We managed to enter the entire book - which was quite long and wordy - onto a
stack of cassette tapes. Once this was done, all that was left was to run
those cassettes through the storage system, having it print the result on good
quality paper which would be cut into page-sized bits to be glued on
templates.

...and then the motor in the Selectric burned out. I managed to find a
replacement motor and got the thing working just in time to run the text
through. Adjusting the tilt and rotation cables was quite an effort, initially
the text would dance up and down the line, characters half-printed and all.

The end result was quite good, actually.
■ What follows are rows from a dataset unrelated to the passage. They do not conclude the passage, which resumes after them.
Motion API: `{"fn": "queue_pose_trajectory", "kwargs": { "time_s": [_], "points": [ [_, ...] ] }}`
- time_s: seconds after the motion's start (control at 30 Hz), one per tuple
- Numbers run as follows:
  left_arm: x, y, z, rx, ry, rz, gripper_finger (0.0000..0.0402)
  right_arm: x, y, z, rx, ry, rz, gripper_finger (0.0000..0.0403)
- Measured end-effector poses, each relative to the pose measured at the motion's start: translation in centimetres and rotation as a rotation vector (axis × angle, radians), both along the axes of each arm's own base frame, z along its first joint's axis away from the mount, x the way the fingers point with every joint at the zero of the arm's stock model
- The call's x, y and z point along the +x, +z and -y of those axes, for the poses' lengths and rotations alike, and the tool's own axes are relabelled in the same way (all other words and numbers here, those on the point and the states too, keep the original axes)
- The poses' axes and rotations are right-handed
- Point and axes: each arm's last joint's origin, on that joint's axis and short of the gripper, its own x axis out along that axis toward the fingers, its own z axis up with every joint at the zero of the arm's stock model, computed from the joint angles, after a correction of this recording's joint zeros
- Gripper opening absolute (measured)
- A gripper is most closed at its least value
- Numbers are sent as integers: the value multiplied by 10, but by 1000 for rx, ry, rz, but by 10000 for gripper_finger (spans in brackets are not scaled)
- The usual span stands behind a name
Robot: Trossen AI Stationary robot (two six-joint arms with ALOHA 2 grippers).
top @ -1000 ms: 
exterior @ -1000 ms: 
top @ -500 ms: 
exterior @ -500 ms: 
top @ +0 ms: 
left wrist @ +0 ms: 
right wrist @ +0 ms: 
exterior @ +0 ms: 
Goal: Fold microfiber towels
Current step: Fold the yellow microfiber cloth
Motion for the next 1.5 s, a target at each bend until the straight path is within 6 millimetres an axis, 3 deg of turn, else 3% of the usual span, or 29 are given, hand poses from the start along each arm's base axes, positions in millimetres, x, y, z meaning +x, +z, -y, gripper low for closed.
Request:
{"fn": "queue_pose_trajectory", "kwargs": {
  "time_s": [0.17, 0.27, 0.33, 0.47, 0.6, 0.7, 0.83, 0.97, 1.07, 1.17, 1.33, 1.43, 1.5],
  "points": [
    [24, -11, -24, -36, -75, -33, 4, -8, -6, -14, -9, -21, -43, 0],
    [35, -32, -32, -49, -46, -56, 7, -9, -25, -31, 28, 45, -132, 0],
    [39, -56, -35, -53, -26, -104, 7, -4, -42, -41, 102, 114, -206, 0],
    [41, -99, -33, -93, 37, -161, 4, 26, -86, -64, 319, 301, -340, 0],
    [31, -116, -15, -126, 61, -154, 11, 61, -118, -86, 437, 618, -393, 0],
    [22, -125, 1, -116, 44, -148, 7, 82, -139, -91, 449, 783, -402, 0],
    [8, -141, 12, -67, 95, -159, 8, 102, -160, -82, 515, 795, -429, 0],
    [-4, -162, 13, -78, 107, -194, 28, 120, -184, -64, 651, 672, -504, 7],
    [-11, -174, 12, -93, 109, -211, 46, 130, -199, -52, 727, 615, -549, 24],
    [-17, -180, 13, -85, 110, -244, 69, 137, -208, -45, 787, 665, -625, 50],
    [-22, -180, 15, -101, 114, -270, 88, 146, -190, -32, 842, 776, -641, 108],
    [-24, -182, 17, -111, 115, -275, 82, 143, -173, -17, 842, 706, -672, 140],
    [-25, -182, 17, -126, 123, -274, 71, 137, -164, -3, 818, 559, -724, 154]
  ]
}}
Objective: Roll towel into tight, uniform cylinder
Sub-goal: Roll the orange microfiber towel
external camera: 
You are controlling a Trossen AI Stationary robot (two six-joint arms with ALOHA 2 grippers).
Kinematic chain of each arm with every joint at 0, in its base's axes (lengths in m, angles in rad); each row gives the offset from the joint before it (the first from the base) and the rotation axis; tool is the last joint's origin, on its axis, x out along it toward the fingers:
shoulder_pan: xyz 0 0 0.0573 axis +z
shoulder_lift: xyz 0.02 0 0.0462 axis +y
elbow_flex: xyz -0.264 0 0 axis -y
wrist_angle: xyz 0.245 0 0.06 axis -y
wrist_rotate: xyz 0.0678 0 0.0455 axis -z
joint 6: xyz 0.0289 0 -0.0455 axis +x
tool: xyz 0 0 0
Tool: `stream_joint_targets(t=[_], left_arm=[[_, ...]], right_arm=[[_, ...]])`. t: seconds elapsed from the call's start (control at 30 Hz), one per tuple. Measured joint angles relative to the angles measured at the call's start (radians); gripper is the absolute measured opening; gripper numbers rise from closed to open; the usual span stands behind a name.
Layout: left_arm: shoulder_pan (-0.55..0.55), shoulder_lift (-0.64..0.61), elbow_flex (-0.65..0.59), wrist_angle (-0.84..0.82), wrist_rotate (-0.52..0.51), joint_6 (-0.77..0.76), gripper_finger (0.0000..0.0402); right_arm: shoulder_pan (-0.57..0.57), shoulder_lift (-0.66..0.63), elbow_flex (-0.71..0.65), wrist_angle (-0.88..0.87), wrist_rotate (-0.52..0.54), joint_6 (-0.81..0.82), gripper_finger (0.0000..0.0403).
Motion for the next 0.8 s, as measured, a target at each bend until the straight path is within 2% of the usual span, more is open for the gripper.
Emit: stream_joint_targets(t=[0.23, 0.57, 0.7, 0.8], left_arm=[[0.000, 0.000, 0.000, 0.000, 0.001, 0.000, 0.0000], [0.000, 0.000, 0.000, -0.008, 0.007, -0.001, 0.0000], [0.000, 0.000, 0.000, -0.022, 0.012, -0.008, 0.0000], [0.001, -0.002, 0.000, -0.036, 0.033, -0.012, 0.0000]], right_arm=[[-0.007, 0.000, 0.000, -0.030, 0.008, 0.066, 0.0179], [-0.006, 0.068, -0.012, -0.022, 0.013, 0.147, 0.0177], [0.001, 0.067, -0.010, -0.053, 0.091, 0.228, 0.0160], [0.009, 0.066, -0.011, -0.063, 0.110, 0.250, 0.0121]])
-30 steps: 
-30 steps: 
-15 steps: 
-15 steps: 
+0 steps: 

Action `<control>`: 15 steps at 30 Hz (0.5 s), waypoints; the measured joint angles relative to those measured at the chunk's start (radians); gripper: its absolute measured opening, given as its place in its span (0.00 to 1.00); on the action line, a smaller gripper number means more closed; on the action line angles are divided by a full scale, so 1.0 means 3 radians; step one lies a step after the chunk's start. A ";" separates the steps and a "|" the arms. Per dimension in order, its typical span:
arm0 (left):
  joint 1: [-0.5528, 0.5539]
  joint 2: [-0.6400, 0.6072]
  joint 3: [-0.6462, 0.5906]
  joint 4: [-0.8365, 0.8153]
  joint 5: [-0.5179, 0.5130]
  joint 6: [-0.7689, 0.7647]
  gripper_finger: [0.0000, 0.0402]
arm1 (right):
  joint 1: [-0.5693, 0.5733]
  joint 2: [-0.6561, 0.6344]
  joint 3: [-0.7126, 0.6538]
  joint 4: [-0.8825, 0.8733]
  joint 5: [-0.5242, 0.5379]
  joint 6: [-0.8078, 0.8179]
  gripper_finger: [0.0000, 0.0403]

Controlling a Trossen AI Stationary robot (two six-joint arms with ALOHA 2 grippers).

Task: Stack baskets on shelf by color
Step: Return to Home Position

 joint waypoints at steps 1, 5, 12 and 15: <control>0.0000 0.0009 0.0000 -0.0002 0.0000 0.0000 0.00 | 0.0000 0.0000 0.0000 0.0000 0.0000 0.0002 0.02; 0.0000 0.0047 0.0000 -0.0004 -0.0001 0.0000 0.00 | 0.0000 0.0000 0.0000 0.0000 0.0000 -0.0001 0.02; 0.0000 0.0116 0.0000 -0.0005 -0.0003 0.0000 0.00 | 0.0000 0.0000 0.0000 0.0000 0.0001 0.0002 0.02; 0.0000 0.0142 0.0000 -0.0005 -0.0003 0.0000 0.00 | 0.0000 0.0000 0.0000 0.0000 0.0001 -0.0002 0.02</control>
The Selectric offered proportional
spacing and the film ribbon have excellent contrast.

Had I not used the Selectric I would have used runoff on a PDP-11. The latter
was deemed to cumbersome to my co-authors (who were less computer-minded than
I was, this being an agricultural university, and thus could not stand the
half-second wait between pressing the 'backspace' key on the VT52 and the
cursor responding...). They did not like the 'near letter quality' print from
my Panasonic KXP-1081 either, for which I can not blame them anymore (but did
back then).

------
Animats
The Selectric is an elegant mechanism. Typewheel typewriters go back to the
late 19th century; if you want a typewheel machine, Blickensderfer machines
are available on eBay for a few hundred dollars. IBM had electric typewriters,
including ones that could communicate, decades before the Selectric.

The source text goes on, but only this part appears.